Experts: European Parliament's resolution on South Caucasus can be beginning for changes in EU policy on Karabakh process
Azerbaijan, Baku, May 22 / Trend E. Ostapenko /
The European Parliament adopted a resolution on South Caucasus, calling on Armenia to withdraw its troops from the territory of Azerbaijan. It is a signal for Armenia. However, it does not worth waiting for the immediate implementation of the provisions of the resolution, because it is only a recommendation, experts said.
"Azerbaijan faces a real up-hill struggle in pushing their position on Karabakh because the Armenian Diaspora has done such an incredible job of convincing the world that somehow Azerbaijan is the "guilty" party.
This Resolution is a positive step and helps to start to "change the balance", analyst at the European policy center in Brussels, Amanda Paul, told Trend.
The European Parliament adopted a resolution on the South Caucasus, which called the EU to become more involved in stabilizing the region.
The presence of "frozen conflicts" in the region is unacceptable, MEPs say, who express concern at the recent increases in military spending and call for the withdrawal of Armenian forces from all occupied territories of Azerbaijan.
The resolution reflects the position of a very influential European political structure, Azerbaijani well-known political analyst Rasim Musabayov said.
"Persistence of Armenians, the reluctance to adopt updated Madrid principles and begin to withdraw its occupying forces from Azerbaijani territory cause European Parliamentarians' rejection," Musabayov told Trend.
He said that the resolution of the European Parliament said that Europe was not going to shut eyes to the ambitions of Armenia, which tries to justify its need for financial assistance, arguing that it is in a blockade. At the same time it spends money on weapons and keeps its armed forces on the territory of another state.
The conflict has been lasting since 1988 due to Armenian territorial claims against Azerbaijan. As a result, Nagorno-Karabakh and seven adjacent districts - 20 percent of Azerbaijan's territory are under occupation by Armenian armed forces.
Recognition of the importance of the political signal from the European Union does not mean the immediate implementation of the recommendations and immediate changes in the course of negotiations conducted under the auspices of the OSCE Minsk Group since May 1994, when the conflicting sides reached a cease-fire regime.
"Resolutions of the European Parliament have no binding force of executing by the EU institutions - the Council of Europe, or the European Commission. Moreover, the negotiating process fully depends on the readiness of Azerbaijan and Armenia to reach an agreement," European expert Michael Emerson told Trend.

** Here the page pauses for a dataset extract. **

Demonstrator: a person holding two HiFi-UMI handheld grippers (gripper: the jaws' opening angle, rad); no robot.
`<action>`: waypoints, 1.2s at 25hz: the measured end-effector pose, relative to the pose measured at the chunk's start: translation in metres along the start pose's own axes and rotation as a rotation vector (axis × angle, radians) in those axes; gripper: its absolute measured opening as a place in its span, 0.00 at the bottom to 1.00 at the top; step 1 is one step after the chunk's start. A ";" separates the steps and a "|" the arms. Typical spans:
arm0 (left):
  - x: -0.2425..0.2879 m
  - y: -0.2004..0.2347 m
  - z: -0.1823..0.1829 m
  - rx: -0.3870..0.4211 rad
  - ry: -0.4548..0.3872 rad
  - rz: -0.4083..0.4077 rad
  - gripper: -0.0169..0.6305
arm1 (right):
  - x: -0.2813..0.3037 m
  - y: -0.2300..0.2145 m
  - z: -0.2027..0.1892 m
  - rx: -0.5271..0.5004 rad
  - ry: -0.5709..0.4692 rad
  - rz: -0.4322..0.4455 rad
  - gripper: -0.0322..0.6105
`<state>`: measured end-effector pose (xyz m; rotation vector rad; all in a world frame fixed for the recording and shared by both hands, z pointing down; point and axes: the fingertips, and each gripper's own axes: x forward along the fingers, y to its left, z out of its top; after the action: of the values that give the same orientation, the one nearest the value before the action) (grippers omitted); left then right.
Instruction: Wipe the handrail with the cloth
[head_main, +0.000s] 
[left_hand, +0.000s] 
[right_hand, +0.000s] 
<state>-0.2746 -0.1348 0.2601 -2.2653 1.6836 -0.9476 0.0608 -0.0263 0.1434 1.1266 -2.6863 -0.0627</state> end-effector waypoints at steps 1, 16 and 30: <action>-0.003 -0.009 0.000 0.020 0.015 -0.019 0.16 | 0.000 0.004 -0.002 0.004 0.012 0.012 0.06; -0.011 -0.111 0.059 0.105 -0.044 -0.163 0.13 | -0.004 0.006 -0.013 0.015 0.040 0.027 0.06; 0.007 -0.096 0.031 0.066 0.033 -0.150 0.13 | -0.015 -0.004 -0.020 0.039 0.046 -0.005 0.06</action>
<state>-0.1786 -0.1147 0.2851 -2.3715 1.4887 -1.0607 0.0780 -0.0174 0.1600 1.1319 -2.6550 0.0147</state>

He said there is some pressure from the Minsk Group to reach interim agreement for return of the occupied territories around Nagorno-Karabakh to Azerbaijan, ensure transport through the Lachin corridor, as well as further addressing of the status of Nagorno-Karabakh.
"However, there is no sign that Azerbaijan and Armenia can agree to that," Emerson, heading the European Neighbourhood Programme in the Centre for European Policy Studies in Brussels, said.
It is unreal to hope that the adoption of this resolution will automatically resolve the conflict because the European Parliament's resolutions are not more significant than the resolutions adopted by the UN Security Council and ignored by the Armenian side for the last 17 years.
The UN Security Council adopted four resolutions on the liberation of Nagorno-Karabakh region and other occupied territories of Azerbaijan in 1990s, but so far it remains only on paper.
This resolution is unlikely to change the direction of the OSCE Minsk Group negotiations unless the big players - U.S and Russia start to pump up the pressure, European analyst Amanda Paul said.
"Unfortunately Resolutions wherever they originate from have a tendency to remain on paper only. Let's say Armenia is not going to withdraw its forces from the Azerbaijani regions it continues to occupy simply because a European Parliament Resolution says it should," she said.
Also important is whether the recommendations filter through sufficient to the leadership and foreign ministries of the Member States because without increased political will it will be difficult to bring about change in EU policy which has so far been quite weak, she said.
V. Zhavoronkova contributed to the article.